Heuristic approaches are also of some interest, particularly in connection with reasoning to achieve high-level interpretations of scenarios from collected information, provided they support broadly applicable methodology and lead toward solutions whose domains of effectiveness and reliability can be accurately characterized.
Dr. Douglas Cochran AFOSR/RSL (703) 696-7796

DSN 426-7796 FAX (703) 696-7360

E-Mail: douglas.cochran@afosr.af.mil


5. Dynamics and Control
This program emphasizes the interplay of dynamical systems and control theories with the aim of developing innovative synergistic strategies for the design and analysis of controlled systems that enable radically enhanced capabilities for future Air Force applications. Proposals should focus on the fundamental science and mathematics, but should include connectivity to appropriate Air Force applications. These applications currently include information systems, as well as autonomous/semi-autonomous aerial vehicles, munitions, and space vehicles.

Some current research interests include adaptive control and decision making for coordinated autonomous/semi-autonomous aerospace vehicles in uncertain, information rich, dynamically changing, networked environments; understanding how to optimally include humans in the design space; novel schemes that enable challenging multi-agent aerospace tracking in complex, cluttered scenarios; robust and adaptive non-equilibrium control of nonlinear processes where the primary objective is enhanced operability rather than just local stability; new methods for understanding and mitigating the effects of uncertainties in dynamical processes; novel hybrid control systems that can intelligently manage actuator, sensor, and processor communications in a complex, spatially distributed and evolving system of systems; sensor rich, data driven adaptive control; managing adversarial and stability issues for systems in cyberspace; applying control concepts motivated by studies of biological systems; and the control of unsteady fluid-structure interactions. In general, support for research in linear systems theory is declining, while interest in the control of complex, multi-scale, hybrid, highly uncertain nonlinear systems is increasing. Further, new mathematics in clear support of dynamics and control is of fundamental importance. In this regard, some areas of interest include, but are not limited to, stochastic and adversarial systems, partial and corrupted information, max-plus and idempotent methods, game theory, nonlinear control and estimation, and novel computational techniques specifically aimed at games, control and systems theory.

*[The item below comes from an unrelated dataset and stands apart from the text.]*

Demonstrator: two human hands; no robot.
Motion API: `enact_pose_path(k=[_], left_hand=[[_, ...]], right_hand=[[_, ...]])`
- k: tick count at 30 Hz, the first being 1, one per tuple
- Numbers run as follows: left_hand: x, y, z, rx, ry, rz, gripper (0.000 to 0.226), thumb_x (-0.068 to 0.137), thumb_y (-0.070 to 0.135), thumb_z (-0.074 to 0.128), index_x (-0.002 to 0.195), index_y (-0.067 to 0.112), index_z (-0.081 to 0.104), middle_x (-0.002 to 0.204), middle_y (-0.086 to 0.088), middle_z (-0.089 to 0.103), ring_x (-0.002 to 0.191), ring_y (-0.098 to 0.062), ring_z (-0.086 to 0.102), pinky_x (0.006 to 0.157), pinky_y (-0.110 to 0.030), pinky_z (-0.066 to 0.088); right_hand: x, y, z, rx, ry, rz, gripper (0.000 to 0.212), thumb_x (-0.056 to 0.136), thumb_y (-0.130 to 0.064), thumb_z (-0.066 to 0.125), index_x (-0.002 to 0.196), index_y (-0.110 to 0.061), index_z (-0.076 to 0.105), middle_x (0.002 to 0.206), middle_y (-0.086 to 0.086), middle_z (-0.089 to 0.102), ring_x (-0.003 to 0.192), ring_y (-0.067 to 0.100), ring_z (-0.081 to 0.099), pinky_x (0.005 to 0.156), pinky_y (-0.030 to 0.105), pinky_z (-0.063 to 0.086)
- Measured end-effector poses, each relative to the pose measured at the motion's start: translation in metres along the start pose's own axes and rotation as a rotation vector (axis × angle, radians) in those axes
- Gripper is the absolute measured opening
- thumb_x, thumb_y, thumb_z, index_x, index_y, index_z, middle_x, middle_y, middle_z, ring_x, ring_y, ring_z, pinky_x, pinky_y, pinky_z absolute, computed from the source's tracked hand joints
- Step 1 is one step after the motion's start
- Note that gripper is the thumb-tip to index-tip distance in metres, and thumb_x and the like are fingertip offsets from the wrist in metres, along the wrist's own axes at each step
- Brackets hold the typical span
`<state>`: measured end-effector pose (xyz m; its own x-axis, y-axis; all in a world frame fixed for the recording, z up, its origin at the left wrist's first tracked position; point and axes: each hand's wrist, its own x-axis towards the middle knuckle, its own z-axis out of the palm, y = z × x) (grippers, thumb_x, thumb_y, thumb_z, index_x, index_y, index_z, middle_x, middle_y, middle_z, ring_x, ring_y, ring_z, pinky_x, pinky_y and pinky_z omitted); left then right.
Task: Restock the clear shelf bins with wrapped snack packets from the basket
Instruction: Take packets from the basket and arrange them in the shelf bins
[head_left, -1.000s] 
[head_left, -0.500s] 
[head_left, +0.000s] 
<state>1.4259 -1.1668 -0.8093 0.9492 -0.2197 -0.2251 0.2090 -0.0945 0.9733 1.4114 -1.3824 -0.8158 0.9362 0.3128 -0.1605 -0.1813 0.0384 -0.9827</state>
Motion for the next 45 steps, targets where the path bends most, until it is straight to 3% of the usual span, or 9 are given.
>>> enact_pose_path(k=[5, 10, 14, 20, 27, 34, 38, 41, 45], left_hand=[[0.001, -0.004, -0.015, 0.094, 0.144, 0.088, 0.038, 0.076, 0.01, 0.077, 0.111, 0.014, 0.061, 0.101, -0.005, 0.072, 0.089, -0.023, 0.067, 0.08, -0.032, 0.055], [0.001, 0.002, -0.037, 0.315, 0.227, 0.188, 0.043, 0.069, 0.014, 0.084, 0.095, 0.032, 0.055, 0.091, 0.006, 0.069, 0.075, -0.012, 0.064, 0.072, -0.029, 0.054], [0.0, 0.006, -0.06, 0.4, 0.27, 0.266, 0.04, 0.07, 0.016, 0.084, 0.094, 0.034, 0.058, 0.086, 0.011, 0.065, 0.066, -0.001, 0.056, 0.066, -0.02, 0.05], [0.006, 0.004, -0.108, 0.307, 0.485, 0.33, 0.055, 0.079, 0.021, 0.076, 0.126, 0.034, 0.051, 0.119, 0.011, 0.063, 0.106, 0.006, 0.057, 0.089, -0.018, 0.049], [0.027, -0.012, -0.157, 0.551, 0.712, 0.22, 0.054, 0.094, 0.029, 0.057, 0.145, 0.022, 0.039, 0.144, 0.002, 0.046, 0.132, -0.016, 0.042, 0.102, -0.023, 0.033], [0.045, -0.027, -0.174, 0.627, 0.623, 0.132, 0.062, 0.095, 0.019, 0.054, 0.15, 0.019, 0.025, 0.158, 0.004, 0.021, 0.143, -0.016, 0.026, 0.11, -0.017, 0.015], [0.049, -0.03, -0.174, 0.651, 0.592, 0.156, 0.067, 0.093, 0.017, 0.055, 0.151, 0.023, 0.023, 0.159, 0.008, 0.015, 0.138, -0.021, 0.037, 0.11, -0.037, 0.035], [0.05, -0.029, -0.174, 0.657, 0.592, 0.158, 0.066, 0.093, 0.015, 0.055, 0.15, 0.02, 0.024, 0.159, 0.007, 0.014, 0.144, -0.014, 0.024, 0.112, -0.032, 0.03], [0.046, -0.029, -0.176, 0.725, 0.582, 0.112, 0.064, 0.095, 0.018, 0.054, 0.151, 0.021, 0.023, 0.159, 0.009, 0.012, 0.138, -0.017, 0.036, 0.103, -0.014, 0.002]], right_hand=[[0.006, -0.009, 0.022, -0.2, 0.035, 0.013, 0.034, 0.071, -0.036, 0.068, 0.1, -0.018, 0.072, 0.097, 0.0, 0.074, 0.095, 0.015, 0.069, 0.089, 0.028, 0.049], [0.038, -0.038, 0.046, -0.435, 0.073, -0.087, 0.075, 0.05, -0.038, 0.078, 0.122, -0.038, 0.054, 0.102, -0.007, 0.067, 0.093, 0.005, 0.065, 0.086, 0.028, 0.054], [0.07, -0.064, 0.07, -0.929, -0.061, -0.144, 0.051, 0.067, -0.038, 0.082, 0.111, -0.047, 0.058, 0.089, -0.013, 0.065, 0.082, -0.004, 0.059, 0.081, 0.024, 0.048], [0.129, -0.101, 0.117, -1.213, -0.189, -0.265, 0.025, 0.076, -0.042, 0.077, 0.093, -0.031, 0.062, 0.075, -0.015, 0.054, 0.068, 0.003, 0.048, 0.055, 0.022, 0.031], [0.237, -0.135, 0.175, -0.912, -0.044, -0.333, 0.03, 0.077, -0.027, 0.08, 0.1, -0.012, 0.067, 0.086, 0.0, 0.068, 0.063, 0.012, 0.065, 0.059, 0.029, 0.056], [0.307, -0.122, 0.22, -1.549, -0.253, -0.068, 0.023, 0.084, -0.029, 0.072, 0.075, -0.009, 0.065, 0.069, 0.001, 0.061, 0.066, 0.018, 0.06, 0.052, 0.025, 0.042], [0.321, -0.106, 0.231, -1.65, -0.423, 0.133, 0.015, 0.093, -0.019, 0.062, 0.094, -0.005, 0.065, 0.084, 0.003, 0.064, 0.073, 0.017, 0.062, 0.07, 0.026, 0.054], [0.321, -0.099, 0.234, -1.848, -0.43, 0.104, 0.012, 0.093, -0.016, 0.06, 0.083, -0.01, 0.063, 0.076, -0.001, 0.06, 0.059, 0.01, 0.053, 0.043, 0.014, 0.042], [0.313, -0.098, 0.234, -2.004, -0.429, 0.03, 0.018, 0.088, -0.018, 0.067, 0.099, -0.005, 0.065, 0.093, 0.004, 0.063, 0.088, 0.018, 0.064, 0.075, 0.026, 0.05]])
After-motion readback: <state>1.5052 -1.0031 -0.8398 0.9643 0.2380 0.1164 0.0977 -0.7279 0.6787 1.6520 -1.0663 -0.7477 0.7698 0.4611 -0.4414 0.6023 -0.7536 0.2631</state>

The dramatic increase in complexity of Air Force systems provides unique challenges for the Dynamics and Control Program. Meeting these challenges may require interdisciplinary approaches as well as deeper studies within single disciplines. Lastly, note that the Dynamics and Control Program places special emphasis on techniques addressing realistic treatment of physical applications, complexity management, semi-autonomous systems, and real-time operation in stochastic and adversarial environments.

Dr. Fariba Fahroo AFOSR/RSL (703) 696-8429

DSN 426-8429 FAX (703) 696-7360

E-Mail: fariba.fahroo@afosr.af.mil




6. Mathematical Modeling of Cognition and Decision

This program supports research on high-order cognitive processes that are responsible for human performance on complex problem solving and decision making tasks. The overall objective is to understand these processes by developing and empirically testing mathematical or computational models of human attention, memory, categorization, reasoning, problem solving, learning and motivation, and decision making. We are especially interested in how humans adapt to information-rich environments that are uncertain, dynamically changing, and often adversarial in nature, and gain knowledge and expertise to make decisions with effectiveness and efficiency; as well as how deviations of human behavior in certain situations from optimality and rational analysis can be accounted for and exploited.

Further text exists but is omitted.